NASA Asteroid Classification

Classifying whether an asteroid is hazardous or not.

Shubhankar Rawat
Towards Data Science

--

INTRODUCTION

What all is out there in space is still a mystery. Scientists keep on trying to search for something new in outer space. While a lot is expected to be discovered, let us look at what has been found.

ASTEROIDS
Yes!! An accidental discovery made in 1801 by the Italian priest and astronomer Giuseppe Piazzi, led to what we call an asteroid today. Giuseppe found the first asteroid named Ceres orbiting between Mars and Jupiter. Since then, many asteroids have been discovered and studied by space organizations like NASA.

Asteroids are minor planets, especially of the inner Solar System. Larger asteroids have also been called planetoids. There exist millions of asteroids and the vast majority of known asteroids orbit within the central asteroid belt located between the orbits of Mars and Jupiter, or are co-orbital with Jupiter (the Jupiter Trojans).

The study of asteroids is also crucial as historical events prove some of them being hazardous. Remember Chicxulub crater? — The crater formed by an asteroid that probably snuffed out all the dinosaurs, 65 million years ago.

Being a data science enthusiast, I thought of using machine learning to predict whether an asteroid could be hazardous or not.
Searching on Kaggle, I found NASA’s dataset about some of the asteroids discovered so far. The dataset contains various information about the asteroids and labels each asteroid as hazardous or non-hazardous.
You can find the dataset here.

Now let us look at the dataset.

ASTEROID DATASET

The data is about Asteroids and is provided by NEOWS(Near-Earth Object Web Service)

A glimpse of the dataset

The dataset consists of 4687 data instances(rows) and 40 features(columns). Also, there are no null values in the dataset.

Some of the features’ description is given below;

  1. ‘Neo Reference ID’: This feature denotes the reference ID assigned to an asteroid.
  2. ‘Name’: This feature denotes the name given to an asteroid.
  3. ‘Absolute Magnitude’: This feature denotes the absolute magnitude of an asteroid.
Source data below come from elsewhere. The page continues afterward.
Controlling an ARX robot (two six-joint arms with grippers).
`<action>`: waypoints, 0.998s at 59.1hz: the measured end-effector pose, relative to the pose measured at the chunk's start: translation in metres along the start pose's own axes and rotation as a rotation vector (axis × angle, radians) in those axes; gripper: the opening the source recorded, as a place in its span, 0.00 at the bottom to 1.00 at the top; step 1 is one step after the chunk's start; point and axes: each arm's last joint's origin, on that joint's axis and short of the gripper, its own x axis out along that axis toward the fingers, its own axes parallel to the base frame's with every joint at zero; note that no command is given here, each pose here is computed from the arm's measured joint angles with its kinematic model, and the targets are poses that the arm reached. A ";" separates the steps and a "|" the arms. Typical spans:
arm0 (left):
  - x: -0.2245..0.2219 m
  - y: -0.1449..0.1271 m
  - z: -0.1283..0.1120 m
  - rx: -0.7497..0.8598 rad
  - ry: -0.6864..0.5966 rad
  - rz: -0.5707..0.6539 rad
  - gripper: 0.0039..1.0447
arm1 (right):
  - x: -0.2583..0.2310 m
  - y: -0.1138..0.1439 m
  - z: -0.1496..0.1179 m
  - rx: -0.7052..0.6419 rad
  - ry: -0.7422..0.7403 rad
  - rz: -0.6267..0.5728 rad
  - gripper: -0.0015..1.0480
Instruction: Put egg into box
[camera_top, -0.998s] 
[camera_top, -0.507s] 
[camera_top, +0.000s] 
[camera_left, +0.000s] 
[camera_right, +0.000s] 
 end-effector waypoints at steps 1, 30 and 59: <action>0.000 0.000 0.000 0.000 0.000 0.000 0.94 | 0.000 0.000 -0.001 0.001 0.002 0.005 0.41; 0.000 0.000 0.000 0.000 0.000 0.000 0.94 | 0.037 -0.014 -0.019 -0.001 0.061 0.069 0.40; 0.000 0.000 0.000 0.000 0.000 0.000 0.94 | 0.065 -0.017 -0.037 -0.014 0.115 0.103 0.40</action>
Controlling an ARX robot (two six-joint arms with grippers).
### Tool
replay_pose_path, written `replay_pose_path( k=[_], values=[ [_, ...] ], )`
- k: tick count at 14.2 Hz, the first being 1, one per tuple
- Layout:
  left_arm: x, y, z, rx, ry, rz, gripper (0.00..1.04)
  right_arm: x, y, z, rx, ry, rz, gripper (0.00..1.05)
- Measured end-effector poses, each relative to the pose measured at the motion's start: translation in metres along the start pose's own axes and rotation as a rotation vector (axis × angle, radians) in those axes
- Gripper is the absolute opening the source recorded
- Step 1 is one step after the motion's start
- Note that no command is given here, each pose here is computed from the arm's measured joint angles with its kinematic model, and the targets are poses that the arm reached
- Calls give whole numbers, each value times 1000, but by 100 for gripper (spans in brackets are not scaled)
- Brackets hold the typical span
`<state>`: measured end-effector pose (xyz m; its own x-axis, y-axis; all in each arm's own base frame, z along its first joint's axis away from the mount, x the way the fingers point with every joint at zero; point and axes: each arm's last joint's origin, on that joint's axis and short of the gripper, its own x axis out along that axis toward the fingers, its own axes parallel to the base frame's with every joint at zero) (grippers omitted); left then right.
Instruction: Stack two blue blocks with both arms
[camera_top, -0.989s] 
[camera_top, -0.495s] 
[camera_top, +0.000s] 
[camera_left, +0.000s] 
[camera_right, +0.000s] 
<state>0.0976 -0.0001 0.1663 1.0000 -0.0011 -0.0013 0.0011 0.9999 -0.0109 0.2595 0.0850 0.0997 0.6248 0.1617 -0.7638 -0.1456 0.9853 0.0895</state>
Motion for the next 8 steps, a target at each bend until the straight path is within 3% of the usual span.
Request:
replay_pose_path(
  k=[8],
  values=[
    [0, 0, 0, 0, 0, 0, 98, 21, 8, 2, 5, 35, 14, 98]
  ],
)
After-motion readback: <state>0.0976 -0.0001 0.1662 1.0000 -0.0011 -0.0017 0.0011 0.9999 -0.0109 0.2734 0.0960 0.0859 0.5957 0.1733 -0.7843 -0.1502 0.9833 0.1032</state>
An asteroid’s absolute magnitude is the visual magnitude an observer would record if the asteroid were placed 1 Astronomical Unit (AU) away, and 1 AU from the Sun and at a zero phase angle.
  4. ‘Est Dia in KM(min)’: This feature denotes the estimated diameter of the asteroid in kilometres (KM).
  5. ‘Est Dia in M(min)’: This feature denotes the estimated diameter of the asteroid in meters(M).
  6. ‘Relative Velocity km per sec’: This feature denotes the relative velocity of the asteroid in kilometre per second.
  7. ‘Relative Velocity km per hr’: This feature denotes the relative velocity of the asteroid in kilometre per hour.
  8. ‘Orbiting Body’: This feature denotes the planet around which the asteroid is revolving.
  9. ‘Jupiter Tisserand Invariant’: This feature denotes the Tisserand’s parameter for the asteroid. Tisserand’s parameter (or Tisserand’s invariant) is a value calculated from several orbital elements(semi-major axis, orbital eccentricity, and inclination) of a relatively small object and a more substantial‘ perturbing body’. It is used to distinguish different kinds of orbits.
  10. ‘Eccentricity’: This feature denotes the value of eccentricity of the asteroid’s orbit. Just like many other bodies in the solar system, the realms made by asteroids are not perfect circles, but ellipses. The axis marked eccentricity is a measure of how far from circular each orbit is: the smaller the eccentricity number, the more circular the realm.
  11. ‘Semi Major Axis’: This feature denotes the value of the Semi Major Axis of the asteroid’s orbit. As discussed above, the realm of an asteroid is elliptical rather than circular. Hence, the Semi Major Axis exists.
  12. ‘Orbital Period’: This feature denotes the value of the orbital period of the asteroid. Orbital period refers to the time taken by the asteroid to make one full revolution around its orbiting body.
  13. ‘Perihelion Distance’: This feature denotes the value of the Perihelion distance of the asteroid. For a body orbiting the Sun, the point of least distance is the perihelion.
  14. ‘Aphelion Dist’: This feature denotes the value of Aphelion distance of the asteroid. For a body orbiting the Sun, the point of greatest distance is the aphelion.
  15. ‘Hazardous’: This feature denotes whether the asteroid is hazardous or not.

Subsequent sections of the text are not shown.